**PROBLEM TO SOLVE:**
Copy every line from the data below in which the string "camera" can be found.

* * *

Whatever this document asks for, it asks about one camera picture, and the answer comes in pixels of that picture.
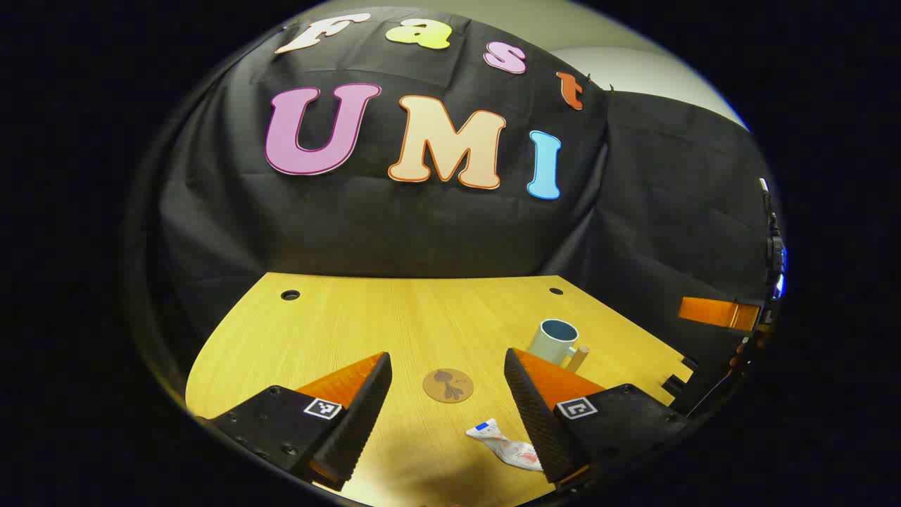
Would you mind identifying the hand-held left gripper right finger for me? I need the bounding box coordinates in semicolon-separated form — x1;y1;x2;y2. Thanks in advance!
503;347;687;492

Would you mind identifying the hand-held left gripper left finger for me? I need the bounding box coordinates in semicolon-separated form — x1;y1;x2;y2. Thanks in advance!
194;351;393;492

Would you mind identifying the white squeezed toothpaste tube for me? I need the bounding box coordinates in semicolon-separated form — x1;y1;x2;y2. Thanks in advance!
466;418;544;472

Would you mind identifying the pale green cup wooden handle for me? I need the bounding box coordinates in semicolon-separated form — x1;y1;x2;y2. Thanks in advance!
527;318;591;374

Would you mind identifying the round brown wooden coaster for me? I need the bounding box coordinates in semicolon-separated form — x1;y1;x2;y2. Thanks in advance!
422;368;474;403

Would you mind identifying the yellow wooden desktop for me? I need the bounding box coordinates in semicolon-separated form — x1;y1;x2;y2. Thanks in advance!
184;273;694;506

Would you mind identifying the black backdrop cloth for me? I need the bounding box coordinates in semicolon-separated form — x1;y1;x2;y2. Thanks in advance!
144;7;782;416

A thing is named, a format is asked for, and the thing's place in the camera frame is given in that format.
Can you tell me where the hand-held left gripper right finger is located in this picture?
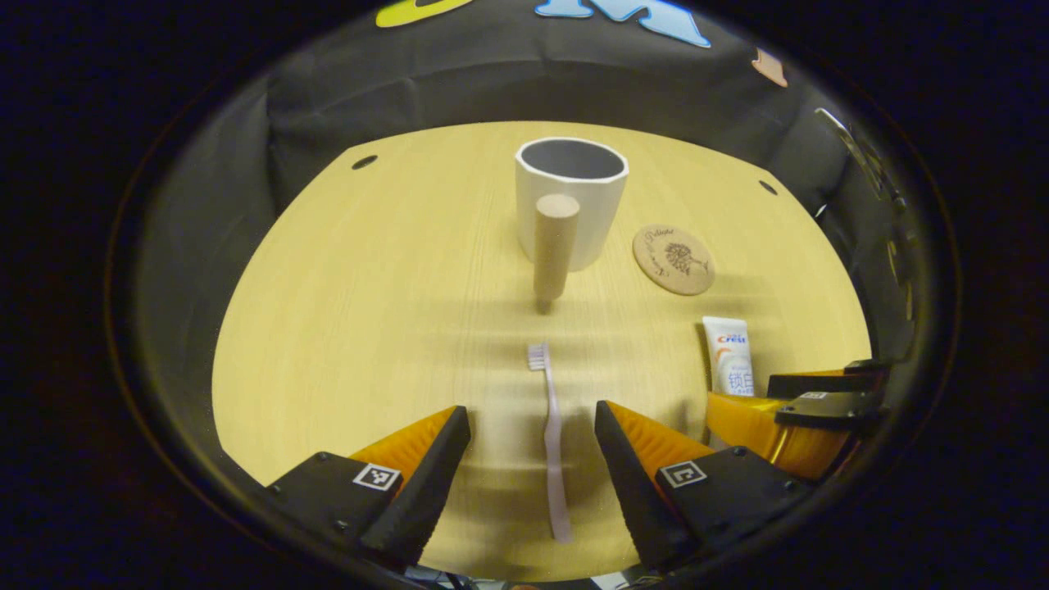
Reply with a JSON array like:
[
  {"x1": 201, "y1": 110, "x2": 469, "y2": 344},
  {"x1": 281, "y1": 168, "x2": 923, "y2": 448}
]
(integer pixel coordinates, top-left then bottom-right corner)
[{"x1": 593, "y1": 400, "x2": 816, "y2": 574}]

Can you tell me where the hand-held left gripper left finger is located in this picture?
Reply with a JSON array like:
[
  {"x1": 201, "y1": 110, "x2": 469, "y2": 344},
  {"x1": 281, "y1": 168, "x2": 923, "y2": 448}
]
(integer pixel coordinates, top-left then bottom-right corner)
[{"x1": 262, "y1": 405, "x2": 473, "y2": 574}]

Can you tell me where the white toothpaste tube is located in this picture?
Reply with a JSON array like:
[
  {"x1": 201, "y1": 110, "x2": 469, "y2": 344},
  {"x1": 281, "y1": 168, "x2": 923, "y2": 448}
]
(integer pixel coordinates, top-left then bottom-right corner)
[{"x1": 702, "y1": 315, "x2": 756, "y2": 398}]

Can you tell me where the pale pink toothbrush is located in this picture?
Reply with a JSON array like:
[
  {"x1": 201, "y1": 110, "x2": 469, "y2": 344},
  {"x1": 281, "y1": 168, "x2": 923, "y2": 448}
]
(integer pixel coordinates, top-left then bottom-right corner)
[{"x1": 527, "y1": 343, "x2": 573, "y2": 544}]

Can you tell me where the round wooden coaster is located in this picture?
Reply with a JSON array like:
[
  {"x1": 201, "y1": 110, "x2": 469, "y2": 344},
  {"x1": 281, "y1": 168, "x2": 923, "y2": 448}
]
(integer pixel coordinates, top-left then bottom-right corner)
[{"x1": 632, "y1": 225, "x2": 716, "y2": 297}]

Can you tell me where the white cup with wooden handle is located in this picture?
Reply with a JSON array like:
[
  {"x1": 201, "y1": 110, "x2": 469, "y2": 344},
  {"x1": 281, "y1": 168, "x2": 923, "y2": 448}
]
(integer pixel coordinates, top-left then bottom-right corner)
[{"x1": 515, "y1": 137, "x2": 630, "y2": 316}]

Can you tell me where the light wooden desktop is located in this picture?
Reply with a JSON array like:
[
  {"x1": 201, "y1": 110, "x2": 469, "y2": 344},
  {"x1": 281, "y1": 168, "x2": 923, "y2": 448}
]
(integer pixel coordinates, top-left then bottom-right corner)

* * *

**WORKED SOLUTION:**
Whatever this document asks for, it asks about one camera picture, and the answer comes in pixels of that picture.
A thing is named, a format is asked for, and the thing's place in the camera frame is given in that format.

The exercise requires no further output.